How the DiCarlo lab fine-tuned its machine vision system to precisely control neural activity.

DiCarlo lab members overlaid by projection of AI images.

Algorithms of intelligence


The following post is adapted from a story featured in a recent Brain Scan newsletter.

Machine vision systems are more and more common in everyday life, from social media to self-driving cars, but training artificial neural networks to “see” the world as we do—distinguishing cyclists from signposts—remains challenging. Will artificial neural networks ever decode the world as exquisitely as humans? Can we refine these models and influence perception in a person’s brain just by activating individual, selected neurons? The DiCarlo lab, including CBMM postdocs Kohitij Kar and Pouya Bashivan, are finding that we are surprisingly close to answering “yes” to such questions, all in the context of accelerated insights into artificial intelligence at the McGovern Institute for Brain Research, CBMM, and the Quest for Intelligence at MIT.

Precision Modeling

Beyond light hitting the retina, the recognition process that unfolds in the visual cortex is key to truly “seeing” the surrounding world. Information is decoded through the ventral visual stream, cortical brain regions that progressively build a more accurate, fine-grained, and accessible representation of the objects around us. Artificial neural networks have been modeled on these elegant cortical systems, and the most successful models, deep convolutional neural networks (DCNNs), can now decode objects at levels comparable to the primate brain. However, even leading DCNNs have problems with certain challenging images, presumably due to shadows, clutter, and other visual noise. While there’s no simple feature that unites all challenging images, the quest is on to tackle such images to attain precise recognition at a level commensurate with human object recognition.
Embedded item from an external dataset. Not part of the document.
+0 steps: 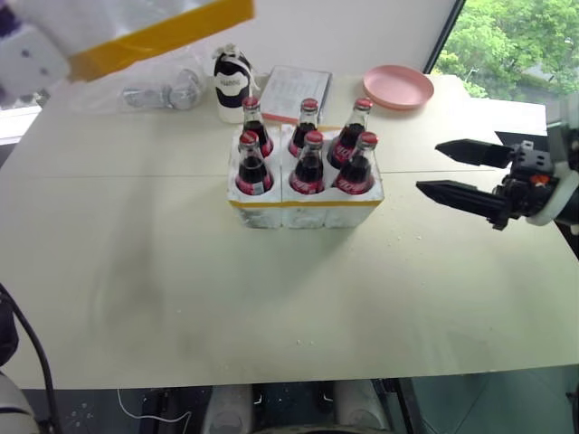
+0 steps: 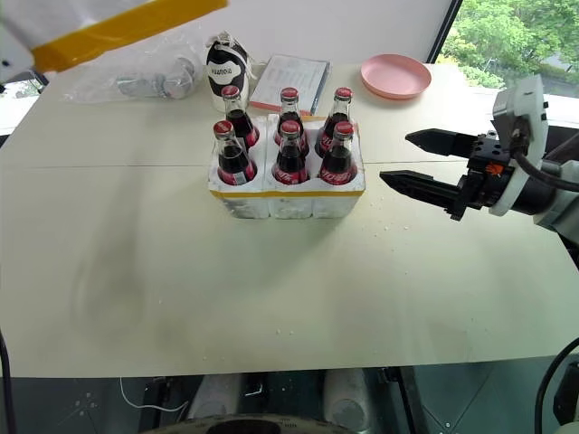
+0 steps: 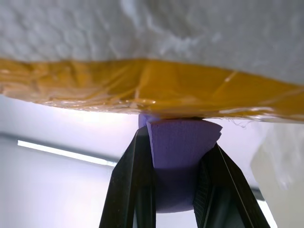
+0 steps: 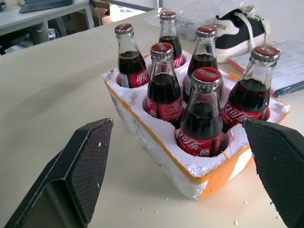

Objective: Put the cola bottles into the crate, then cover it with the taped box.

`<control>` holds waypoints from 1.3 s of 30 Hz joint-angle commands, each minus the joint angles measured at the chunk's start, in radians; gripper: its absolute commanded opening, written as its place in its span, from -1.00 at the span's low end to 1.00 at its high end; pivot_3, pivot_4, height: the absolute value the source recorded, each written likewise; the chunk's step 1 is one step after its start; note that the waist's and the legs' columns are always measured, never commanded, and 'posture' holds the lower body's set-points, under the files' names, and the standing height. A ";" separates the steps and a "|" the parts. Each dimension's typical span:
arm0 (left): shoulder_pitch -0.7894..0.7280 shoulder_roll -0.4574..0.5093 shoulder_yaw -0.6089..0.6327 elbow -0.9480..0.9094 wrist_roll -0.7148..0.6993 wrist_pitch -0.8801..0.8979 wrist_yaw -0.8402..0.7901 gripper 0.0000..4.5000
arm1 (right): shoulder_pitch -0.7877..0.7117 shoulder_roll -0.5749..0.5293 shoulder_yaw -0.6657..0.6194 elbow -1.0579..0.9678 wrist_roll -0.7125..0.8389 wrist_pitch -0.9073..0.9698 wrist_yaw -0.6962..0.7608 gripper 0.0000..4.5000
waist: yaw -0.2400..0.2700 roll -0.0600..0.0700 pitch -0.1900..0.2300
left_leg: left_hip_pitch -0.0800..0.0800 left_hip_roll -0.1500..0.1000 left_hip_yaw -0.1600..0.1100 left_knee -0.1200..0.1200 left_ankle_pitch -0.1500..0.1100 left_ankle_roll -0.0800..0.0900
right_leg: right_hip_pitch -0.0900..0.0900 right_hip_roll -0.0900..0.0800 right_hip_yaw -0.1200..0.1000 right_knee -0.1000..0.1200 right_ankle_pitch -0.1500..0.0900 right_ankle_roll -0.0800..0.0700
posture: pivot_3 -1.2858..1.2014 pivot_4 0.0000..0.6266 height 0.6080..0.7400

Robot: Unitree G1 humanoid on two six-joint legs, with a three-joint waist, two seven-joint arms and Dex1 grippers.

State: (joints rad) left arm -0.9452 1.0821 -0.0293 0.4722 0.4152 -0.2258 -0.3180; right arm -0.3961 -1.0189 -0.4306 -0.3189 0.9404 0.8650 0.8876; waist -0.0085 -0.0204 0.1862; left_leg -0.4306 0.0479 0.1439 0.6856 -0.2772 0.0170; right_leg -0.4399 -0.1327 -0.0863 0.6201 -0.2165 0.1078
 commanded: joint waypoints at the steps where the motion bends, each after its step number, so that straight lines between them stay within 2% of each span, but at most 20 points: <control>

“One next step is to couple this new precision tool with our emerging understanding of how neural patterns underlie object perception. This might allow us to create arrangements of pixels that look nothing like, for example, a cat, but that can fool the brain into thinking it’s seeing a cat.”- James DiCarlo

In a recent push, Kar and DiCarlo demonstrated that adding feedback connections, currently missing in most DCNNs, allows the system to better recognize objects in challenging situations, even those where a human can’t articulate why recognition is an issue for feedforward DCNNs. They also found that this recurrent circuit seems critical to primate success rates in performing this task. This is incredibly important for systems like self-driving cars, where the stakes for artificial visual systems are high, and faithful recognition is a must.

Now you see it

As artificial object recognition systems have become more precise in predicting neural activity, the DiCarlo lab wondered what such precision might allow: could they use their system to not only predict, but to control specific neuronal activity?
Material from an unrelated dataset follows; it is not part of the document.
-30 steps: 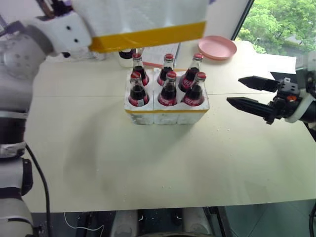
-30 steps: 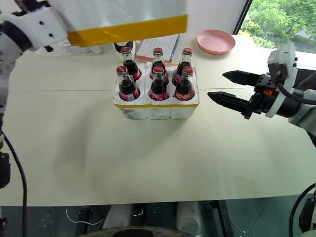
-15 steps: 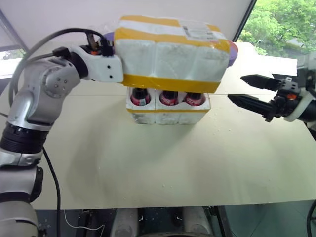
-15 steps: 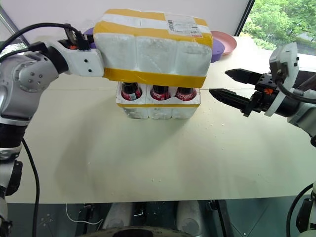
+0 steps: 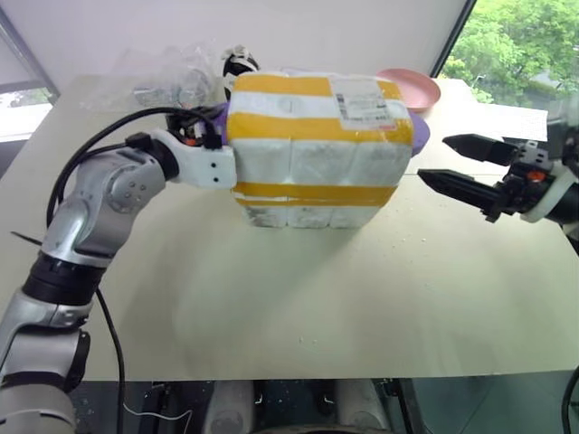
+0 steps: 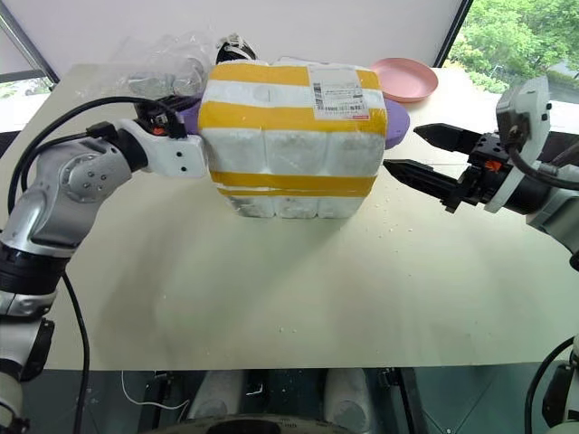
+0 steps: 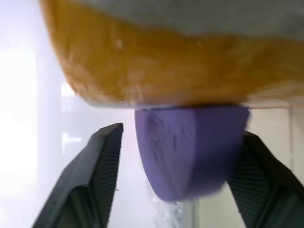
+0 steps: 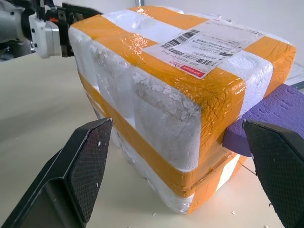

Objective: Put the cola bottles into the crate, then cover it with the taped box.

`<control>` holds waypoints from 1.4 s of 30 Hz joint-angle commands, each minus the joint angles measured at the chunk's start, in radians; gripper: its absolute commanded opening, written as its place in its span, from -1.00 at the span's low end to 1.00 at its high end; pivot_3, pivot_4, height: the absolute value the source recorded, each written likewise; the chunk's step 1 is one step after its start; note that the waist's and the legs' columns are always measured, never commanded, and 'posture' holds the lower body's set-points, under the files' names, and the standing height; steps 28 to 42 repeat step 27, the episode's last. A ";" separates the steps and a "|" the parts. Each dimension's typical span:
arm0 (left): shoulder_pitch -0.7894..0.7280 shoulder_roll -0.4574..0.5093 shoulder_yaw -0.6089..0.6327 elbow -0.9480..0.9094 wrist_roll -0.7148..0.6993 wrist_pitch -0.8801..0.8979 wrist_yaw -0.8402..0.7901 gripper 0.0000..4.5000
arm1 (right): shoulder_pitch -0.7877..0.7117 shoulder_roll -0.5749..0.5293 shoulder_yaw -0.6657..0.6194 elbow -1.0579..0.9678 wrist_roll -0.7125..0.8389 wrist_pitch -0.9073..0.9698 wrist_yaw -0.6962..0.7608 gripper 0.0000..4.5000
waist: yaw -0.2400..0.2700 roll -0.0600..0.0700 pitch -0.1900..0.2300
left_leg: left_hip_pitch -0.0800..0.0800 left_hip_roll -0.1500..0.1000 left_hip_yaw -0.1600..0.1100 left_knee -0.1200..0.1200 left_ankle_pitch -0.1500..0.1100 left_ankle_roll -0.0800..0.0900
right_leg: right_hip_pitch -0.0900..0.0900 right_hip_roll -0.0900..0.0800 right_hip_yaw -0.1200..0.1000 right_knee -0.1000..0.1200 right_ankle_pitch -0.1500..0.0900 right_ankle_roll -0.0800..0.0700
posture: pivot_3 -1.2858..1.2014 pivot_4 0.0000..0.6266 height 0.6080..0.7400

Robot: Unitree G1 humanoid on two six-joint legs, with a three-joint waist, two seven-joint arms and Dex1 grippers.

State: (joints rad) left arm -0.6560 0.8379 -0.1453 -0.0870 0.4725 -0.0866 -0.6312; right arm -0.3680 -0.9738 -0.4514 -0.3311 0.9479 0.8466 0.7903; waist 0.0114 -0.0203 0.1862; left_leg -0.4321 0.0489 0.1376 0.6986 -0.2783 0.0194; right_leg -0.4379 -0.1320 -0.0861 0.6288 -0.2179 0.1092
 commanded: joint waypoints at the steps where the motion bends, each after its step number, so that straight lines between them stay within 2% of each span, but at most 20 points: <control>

To demonstrate the power of their models, Bashivan, Kar, and colleagues zeroed in on targeted neurons in the brain. In a paper published in Science, they used an artificial neural network to generate a random-looking group of pixels that, when shown to an animal, activated the team’s target, a target they called “one hot neuron.” In other words, they showed the brain a synthetic pattern, and the pixels in the pattern precisely activated targeted neurons while other neurons remained relatively silent.
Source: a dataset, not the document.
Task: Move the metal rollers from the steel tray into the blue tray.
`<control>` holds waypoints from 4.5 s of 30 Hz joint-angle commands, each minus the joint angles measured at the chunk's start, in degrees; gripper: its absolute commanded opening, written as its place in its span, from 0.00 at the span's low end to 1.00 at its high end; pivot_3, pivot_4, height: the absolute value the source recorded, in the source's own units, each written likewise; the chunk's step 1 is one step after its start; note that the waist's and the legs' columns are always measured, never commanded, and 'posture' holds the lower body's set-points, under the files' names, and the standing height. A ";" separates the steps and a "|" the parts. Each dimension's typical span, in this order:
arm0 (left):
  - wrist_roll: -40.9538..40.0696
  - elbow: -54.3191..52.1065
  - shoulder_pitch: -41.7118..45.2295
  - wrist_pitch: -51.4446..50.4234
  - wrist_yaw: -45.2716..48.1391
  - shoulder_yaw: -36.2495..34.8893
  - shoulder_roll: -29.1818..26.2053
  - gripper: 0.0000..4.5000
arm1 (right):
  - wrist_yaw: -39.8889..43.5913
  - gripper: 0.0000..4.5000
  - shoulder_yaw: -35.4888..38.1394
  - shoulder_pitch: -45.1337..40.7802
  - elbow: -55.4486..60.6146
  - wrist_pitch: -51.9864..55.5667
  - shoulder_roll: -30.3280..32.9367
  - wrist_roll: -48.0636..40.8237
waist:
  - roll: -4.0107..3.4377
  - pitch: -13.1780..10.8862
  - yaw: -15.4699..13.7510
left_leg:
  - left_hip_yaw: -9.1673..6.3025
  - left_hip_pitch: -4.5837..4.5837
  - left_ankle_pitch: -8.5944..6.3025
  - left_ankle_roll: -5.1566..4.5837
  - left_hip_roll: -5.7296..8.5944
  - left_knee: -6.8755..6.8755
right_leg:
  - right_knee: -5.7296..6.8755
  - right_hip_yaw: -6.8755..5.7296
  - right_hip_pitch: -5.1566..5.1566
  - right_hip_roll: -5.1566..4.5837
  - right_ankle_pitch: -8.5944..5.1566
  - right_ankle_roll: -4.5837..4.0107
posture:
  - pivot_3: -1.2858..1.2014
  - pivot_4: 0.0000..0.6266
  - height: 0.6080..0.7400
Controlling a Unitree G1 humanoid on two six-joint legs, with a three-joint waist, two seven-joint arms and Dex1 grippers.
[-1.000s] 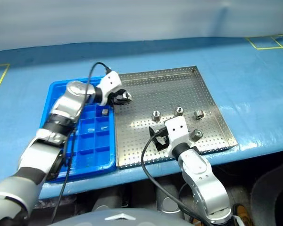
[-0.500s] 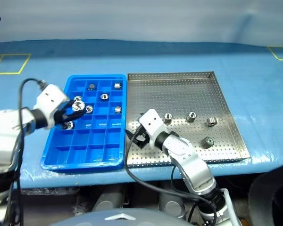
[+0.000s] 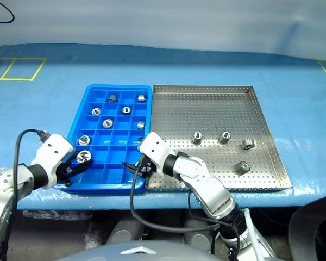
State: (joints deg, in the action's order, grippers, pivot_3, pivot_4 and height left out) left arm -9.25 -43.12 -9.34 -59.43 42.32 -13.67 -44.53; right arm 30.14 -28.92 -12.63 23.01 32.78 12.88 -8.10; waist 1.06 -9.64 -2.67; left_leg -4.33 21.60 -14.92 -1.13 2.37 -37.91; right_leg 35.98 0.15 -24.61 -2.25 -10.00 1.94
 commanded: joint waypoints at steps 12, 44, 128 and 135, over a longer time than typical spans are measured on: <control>-1.93 7.29 9.05 2.84 -2.35 8.21 -1.34 0.61 | -3.13 1.00 1.76 2.34 4.50 0.15 -0.73 0.39 | -0.02 -0.01 0.78 | -0.09 0.01 -0.04 0.16 -0.01 0.17 | -0.01 -0.13 -0.07 -0.01 -0.03 -0.06 | 0.56 0.24 1.00; 7.43 74.72 62.99 39.68 8.95 38.18 31.95 0.89 | -17.90 1.00 16.19 26.54 25.96 8.98 3.27 1.17 | -0.06 0.02 7.53 | 0.47 0.07 -0.30 -0.34 0.01 -0.18 | -0.07 0.17 -0.03 -0.04 0.11 0.46 | 0.42 0.24 1.00; 0.43 -4.12 -4.73 2.01 -8.74 -1.72 3.63 0.61 | 1.82 1.00 -0.32 0.26 0.42 -1.88 -1.41 0.12 | -0.09 -0.04 -5.35 | -0.37 0.00 -0.06 0.34 -0.03 0.35 | -0.01 -0.30 -0.04 0.11 -0.32 -0.26 | 0.62 0.24 1.00; -4.27 -2.98 1.14 3.38 -6.14 -0.92 3.83 0.91 | -2.64 1.00 3.81 4.71 6.90 1.42 0.22 0.32 | -0.08 -0.04 -3.69 | -0.35 0.00 -0.08 0.39 -0.04 0.37 | -0.02 -0.31 -0.06 0.08 -0.35 -0.32 | 0.59 0.24 1.00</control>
State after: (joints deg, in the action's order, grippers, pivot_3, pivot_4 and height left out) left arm -11.83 -45.78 -10.38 -58.01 35.65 -14.06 -40.88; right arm 29.31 -27.23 -8.47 25.83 33.31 13.27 -7.54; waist 0.97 -9.68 -6.36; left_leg -4.70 21.61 -14.99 -0.74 2.32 -37.53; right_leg 35.96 -0.18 -24.66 -2.17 -10.35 1.61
These findings show how the knowledge in today’s artificial neural network models might one day be used to noninvasively influence brain states with neural resolution. Such precise systems would be useful as we look to the future, toward visual prosthetics for the blind. Such a precise model of the ventral visual stream would have been incon-ceivable not so long ago, and all eyes are on where McGovern researchers will take these technologies in the coming years.